The apex Igbo socio-cultural organisation, Ohanaeze Ndgibo Worldwide, and the pan-Yoruba socio-cultural group, Afenifere, have asked President Muhammadu Buhari to save the country from plunging into problem after the 2023 general elections by pronouncing the zoning of the presidency to the South.
This came today, April 30, in the wake of the fact that the leadership of the ruling All Progressives Congress (APC) has been undecided on the issue.
Reacting to the statement of the national chairman of the party, Senator Abdullahi Adamu that APC had not decided on the zoning yet, the spokesman for Ohanaeze, Chief Alex Ogbonnia, accused APC of vacillating and insulating like a pendulum.
Advising the ruling party to “be wise and do the right thing for equity and fairness to all the regions,” Ogbonnia added: “they know the truth, that is why they are moving left, right and centre like a pendulum. It is not good that this should be the identity of the APC.
“The President of Nigeria, Muhammadu Buhari, is the leader of the party today. He should step in and take decisions just like former President Olusegun Obasanjo took the decision in 2006 that a northerner should be the President since he was from the South.
“Because of the power-rotation principle agreed upon by the party, the Presidency had to move to the North. All eyes are on Buhari to do to the South-East what Obasanjo did to the North-West. They have seen the truth and don’t want to accept it.”
The Secretary-General of Afenifere, Dr. Sola Ebiseni, said that the Adamu’s statement did not come to the group as a surprise.
“That the new national chairman of the APC is now wavering on the zoning of its presidential ticket to the South after he has secured his own position based on that understanding did not come to us in the Afenifere as a surprise because we saw it coming and our leader, Chief Ayo Adebanjo, has used every available platform to warn those who may be so deceived. “These are all permutations driving towards the ultimate decision on what Nigeria will make of itself.
“While it may sound predictive that having swapped the party positions between the North and the South, the positions in government such as the President, Vice-President, Senate President, and Speaker of the House of Representatives will equally be so exchanged by the party; the prized seat of the President and the Leviathan powers at its command are too tempting to be allowed to pass by those who believe Nigeria is their exclusive estate. This is the reason behind the deliberate resistance to restructuring.”
Ebiseni said that for the country to survive as a corporate entity, true federalism must be enthroned, and “all regions must have equal opportunities for all the ethnic nationalities and citizens.”
Also speaking, the spokesman for the Pan Niger Delta Forum, Ken Robinson, said that the indecision by the ruling APC is “unnecessary, insensitive and completely out of place.
“It is, therefore, expected that the presidency will go to southern Nigeria. If the national chairman of the party is now saying they are undecided, that is unacceptable. It is completely out of place. “It is inconsistent and is against protocols that have been established since 1979 and zoning since independence.”

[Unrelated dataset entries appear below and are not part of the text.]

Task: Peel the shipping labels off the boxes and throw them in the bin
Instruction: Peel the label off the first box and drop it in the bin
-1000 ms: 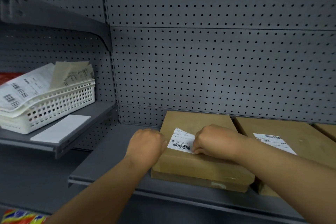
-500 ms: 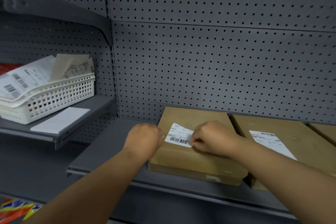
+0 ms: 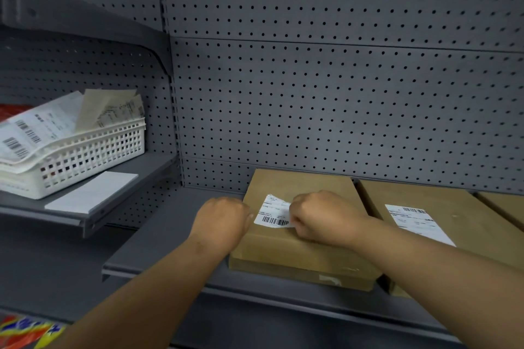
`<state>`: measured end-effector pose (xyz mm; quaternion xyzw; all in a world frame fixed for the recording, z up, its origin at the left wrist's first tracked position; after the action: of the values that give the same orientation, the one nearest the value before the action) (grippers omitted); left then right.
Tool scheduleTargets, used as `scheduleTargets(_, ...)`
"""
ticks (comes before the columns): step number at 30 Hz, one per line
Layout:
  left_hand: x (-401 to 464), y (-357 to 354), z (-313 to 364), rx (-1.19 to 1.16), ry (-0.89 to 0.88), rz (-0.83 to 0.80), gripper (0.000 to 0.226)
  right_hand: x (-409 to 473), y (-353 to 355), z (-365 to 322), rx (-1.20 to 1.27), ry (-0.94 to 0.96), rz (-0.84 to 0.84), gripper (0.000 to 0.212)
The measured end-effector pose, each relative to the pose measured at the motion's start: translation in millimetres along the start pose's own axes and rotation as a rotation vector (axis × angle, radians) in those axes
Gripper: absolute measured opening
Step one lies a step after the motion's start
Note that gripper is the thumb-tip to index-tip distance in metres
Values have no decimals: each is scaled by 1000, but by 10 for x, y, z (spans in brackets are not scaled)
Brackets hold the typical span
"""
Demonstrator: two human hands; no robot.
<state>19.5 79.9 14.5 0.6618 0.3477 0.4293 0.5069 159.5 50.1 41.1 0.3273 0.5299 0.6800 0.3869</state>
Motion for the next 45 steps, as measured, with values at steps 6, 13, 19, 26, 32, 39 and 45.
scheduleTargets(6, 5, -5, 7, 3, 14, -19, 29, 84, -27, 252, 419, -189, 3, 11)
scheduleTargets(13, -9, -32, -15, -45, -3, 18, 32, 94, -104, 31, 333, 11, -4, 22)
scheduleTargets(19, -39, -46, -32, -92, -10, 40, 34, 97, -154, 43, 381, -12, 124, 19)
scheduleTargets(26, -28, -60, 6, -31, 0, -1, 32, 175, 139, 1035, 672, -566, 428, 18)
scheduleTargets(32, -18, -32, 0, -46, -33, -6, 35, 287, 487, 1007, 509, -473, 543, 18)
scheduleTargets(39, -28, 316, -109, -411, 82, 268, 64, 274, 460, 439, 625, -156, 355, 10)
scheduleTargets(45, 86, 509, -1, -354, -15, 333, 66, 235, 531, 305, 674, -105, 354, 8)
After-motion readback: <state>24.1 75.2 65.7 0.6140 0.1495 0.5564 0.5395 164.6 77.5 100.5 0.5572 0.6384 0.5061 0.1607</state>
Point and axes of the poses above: each hand's wrist, its own x-axis towards the middle knuckle, its own y-axis out of the back of the hand, z = x × y, the point moved 6 cm from there along x, towards the middle knuckle, and after that the axes turned 6 degrees about -z, right-handed, at the moved point
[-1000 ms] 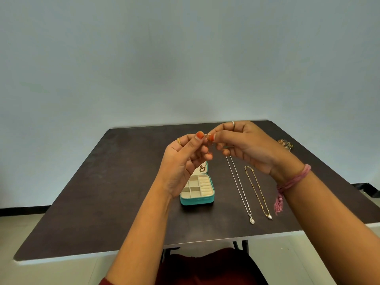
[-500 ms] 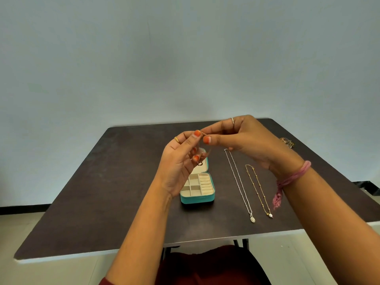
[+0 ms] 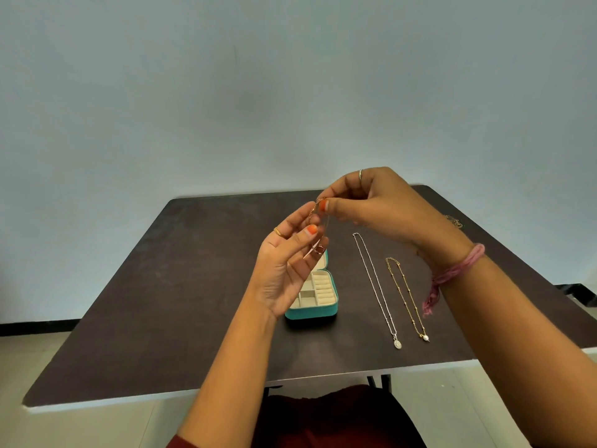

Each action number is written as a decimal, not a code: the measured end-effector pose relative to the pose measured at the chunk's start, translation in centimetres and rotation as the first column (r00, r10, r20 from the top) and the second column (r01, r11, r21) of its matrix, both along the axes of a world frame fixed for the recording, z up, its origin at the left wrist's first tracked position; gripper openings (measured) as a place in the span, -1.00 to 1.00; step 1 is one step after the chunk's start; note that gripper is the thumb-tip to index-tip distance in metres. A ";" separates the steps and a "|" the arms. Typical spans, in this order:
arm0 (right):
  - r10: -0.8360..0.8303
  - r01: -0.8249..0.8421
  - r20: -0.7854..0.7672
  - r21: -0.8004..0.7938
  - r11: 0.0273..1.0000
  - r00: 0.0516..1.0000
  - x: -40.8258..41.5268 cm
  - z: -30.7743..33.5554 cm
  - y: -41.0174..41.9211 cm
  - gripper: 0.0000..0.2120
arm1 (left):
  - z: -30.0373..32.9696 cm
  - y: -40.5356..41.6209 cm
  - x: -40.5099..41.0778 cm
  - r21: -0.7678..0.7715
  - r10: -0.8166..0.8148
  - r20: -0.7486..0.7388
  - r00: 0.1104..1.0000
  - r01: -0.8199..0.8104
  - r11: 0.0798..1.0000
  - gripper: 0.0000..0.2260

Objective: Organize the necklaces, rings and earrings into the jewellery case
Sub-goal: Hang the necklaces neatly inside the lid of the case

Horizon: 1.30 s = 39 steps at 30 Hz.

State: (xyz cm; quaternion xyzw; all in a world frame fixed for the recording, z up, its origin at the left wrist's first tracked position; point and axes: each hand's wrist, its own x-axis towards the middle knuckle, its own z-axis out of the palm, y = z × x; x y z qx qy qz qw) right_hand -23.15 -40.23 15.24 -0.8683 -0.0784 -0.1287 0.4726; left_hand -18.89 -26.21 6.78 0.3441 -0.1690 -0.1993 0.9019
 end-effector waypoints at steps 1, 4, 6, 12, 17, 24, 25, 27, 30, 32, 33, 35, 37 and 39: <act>-0.008 0.008 -0.001 0.023 1.000 1.000 0.1 -0.1 0.1 -0.94 | -0.1 -0.1 0.0 -0.024 -0.001 -0.014 1.000 0.000 1.000 -0.69; -0.028 0.030 -0.024 0.110 0.993 0.999 0.4 -0.4 0.5 -0.94 | -0.5 -0.2 0.0 -0.086 0.003 -0.048 0.999 -0.007 0.996 -0.66; -0.029 0.035 -0.035 0.155 0.987 0.999 0.6 -0.6 0.6 -0.92 | -0.9 -0.2 0.1 -0.113 -0.002 -0.065 0.998 -0.006 0.994 -0.64; -0.012 0.025 -0.054 0.251 0.968 0.998 0.7 -0.3 0.8 -0.92 | -1.9 0.3 -0.3 -0.022 -0.041 -0.077 0.996 0.040 0.999 -0.61; -0.017 0.046 -0.085 0.349 0.936 0.996 1.0 -0.1 0.7 -0.91 | -2.1 0.1 -0.8 0.202 0.038 -0.004 0.999 -0.037 0.979 -0.74; 0.010 0.028 -0.093 0.405 0.914 0.996 1.0 0.2 0.6 -0.86 | -2.2 -0.5 -1.1 0.238 0.117 0.053 0.992 -0.127 0.963 -0.84; 0.012 0.026 -0.091 0.409 0.912 0.996 1.0 0.2 0.6 -0.86 | -2.2 -0.6 -1.1 0.237 0.128 0.055 0.990 -0.137 0.962 -0.84; 0.017 0.021 -0.085 0.426 0.904 0.996 1.0 0.2 0.5 -0.85 | -2.2 -0.7 -1.1 0.224 0.146 0.054 0.988 -0.154 0.962 -0.84; 0.039 0.009 -0.085 0.500 0.866 0.996 1.1 0.0 0.4 -0.86 | -2.2 -0.8 -1.2 0.176 0.166 0.028 0.986 -0.168 0.970 -0.87; 0.066 -0.003 -0.092 0.561 0.828 0.994 1.2 -0.2 0.3 -0.87 | -2.2 -1.0 -1.4 0.135 0.170 -0.012 0.985 -0.166 0.977 -0.90; 0.080 -0.008 -0.096 0.590 0.808 0.992 1.2 -0.3 0.3 -0.88 | -2.2 -1.1 -1.4 0.115 0.170 -0.041 0.985 -0.164 0.980 -0.90; 0.099 -0.011 -0.103 0.632 0.775 0.990 1.3 -0.6 0.3 -0.88 | -2.2 -1.4 -1.6 0.082 0.169 -0.102 0.980 -0.161 0.984 -0.91; 0.110 -0.012 -0.109 0.654 0.757 0.988 1.4 -0.8 0.3 -0.89 | -2.3 -1.6 -1.6 0.054 0.162 -0.155 0.975 -0.155 0.986 -0.92; 0.122 -0.017 -0.111 0.667 0.745 0.986 1.5 -1.0 0.4 -0.89 | -2.4 -1.7 -1.6 0.030 0.147 -0.190 0.971 -0.144 0.989 -0.92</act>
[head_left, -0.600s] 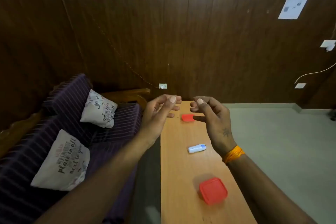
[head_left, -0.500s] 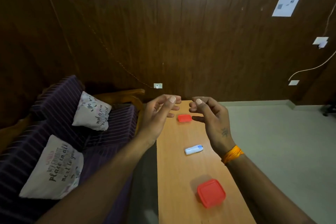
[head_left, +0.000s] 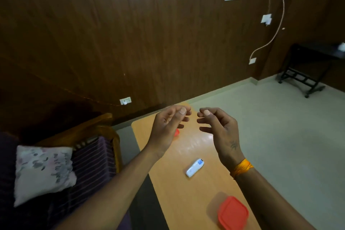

He stressed that if the APC eventually threw the race open, it would be a “call for more disaffection, dissension, and crisis that have already engulfed our country.”
But, the spokesman for the Coalition of Northern Groups, a conglomerate of over 40 pro-North bodies, Abdul-Azeez Suleiman, said that the APC did not promise any region the presidency.
According to him the best move for all political parties is to throw the ticket open so that candidates could emerge on merit.
“As far as the CNG is concerned, that is the proper thing to do. We have never had faith in that zoning arrangement that does not actually look at the merit of candidates but their region, religion, or tribe.
“We have all along been of the view that until that day when we are able to elect a leader we can all trust and rely on as a Nigerian President, then we have not reached true nationhood.
“In any case, there is no evidence that the APC had in the first place-bound itself to any arrangement on zoning or rotation of power on a regional basis.
“That arrangement had all along been most pronounced in the PDP and even they could not get it right. The agreement was respected only in the first four years of Obasanjo and it became shaky towards the end of his second term with the notorious third term agenda, which was aborted.”